Research Overview

I work primarily on logic programming and formal methods. The main theme of my work has been to
  1. Formulate analysis and verification problems as query evaluation or inference over logic programs;
  2. Develop novel inference techniques to expand the scope of analysis problems that can be posed as query evaluation;
  3. Develop evaluation techniques so that the complexity and efficiency of query-based formulation matches those of specialized algorithms for the same analysis.
On the formal methods side, this approach has been remarkably fruitful for a number of problems ranging from traditional static analysis of programs, to verification of complex properties of concurrent systems, analysis of security policies, and analysis of properties of probabilistic systems. On the logic programming side, this approach has produced efficient techniques for incremental evaluation, handling constraint solving specifications, and inference and learning over logical and probabilistic knowledge. The salient aspect of this approach is that the improvements in the inference and evaluation techniques can be applied in general to other knowledge-based applications as well.

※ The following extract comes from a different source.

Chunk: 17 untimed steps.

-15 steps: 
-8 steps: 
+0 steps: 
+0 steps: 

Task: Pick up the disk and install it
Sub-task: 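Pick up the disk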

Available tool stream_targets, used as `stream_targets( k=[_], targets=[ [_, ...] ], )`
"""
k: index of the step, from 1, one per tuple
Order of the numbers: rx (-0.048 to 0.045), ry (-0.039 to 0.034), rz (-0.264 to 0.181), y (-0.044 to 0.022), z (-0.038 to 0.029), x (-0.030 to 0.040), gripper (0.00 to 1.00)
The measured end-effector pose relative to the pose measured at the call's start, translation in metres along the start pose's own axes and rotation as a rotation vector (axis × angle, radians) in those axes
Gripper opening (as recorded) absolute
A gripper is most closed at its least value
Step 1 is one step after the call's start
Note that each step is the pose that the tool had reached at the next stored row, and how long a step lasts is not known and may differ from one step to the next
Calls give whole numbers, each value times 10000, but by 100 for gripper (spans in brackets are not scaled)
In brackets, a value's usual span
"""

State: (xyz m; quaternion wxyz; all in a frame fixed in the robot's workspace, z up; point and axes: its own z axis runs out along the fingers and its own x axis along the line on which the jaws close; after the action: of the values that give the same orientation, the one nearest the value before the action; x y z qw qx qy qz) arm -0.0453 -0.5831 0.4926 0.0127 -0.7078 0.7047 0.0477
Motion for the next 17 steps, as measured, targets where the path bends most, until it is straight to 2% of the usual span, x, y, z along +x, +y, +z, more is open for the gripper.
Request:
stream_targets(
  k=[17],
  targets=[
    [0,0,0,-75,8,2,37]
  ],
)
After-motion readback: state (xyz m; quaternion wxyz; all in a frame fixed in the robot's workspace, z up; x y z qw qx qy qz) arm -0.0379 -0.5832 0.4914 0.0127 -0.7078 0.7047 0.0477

Most work described below were parts of Ph.D. theses of my students. The following is a brief summary of the significant developments described in detail in our publications.

Formal Methods

Model Checking

Our work on posing model checking as query evaluation over logic programs started with a model checker for the alternation free modal mu-calculus for verifying properties of processes written in CCS [RRR+97]. Since then, we have used this approach productively to consider the model checking and equivalence checking problems for a richer classes of systems and alternative ways of formulating the verification problems. All along the way, our approach has been characterized by its focus on a high-level logical encoding of the semantics of process algebras and temporal logics, followed by logic-based optimizations and/or generalizations of inference algorithms. Below is a short overview of our work on model checking, starting from the most recent.

Probabilistic Systems

In this work, we sought to leverage on recent efforts in the Statistical Relational Learning community on performing inference over a combination of probabilistic and logical knowledge. We posed the problem of model checking probabilistic systems as one of query evaluation over probabilistic logic programs. Our formulation covers a rich class of probabilistic models (discrete-time probabilistic models including recursive Markov chains) and probabilistic temporal logics (including PCTL and GPL, which subsumes PCTL*). However, the existing query evaluation algorithms for probabilistic logic-programming systems handle only queries with a finite number of explanations. In our formulation, explanations correspond to executions of the system model being checked, which may be infinite in general. Hence existing evaluation algorithms are insufficient. We developed a more general inference algorithm that uses finite generative structures (similar to automata) to represent families of explanations. The inference algorithm computes the probability of a possibly infinite set of explanations directly from the finite generative structure. We have implemented our inference algorithm in XSB Prolog, and use this implementation to answer queries over our formulation of model checkers for a variety of probabilistic temporal logics. The complexity of the resulting model checker is same as those specially devised for the temporal logics, and the implementation shows comparable performance as well [GRS12].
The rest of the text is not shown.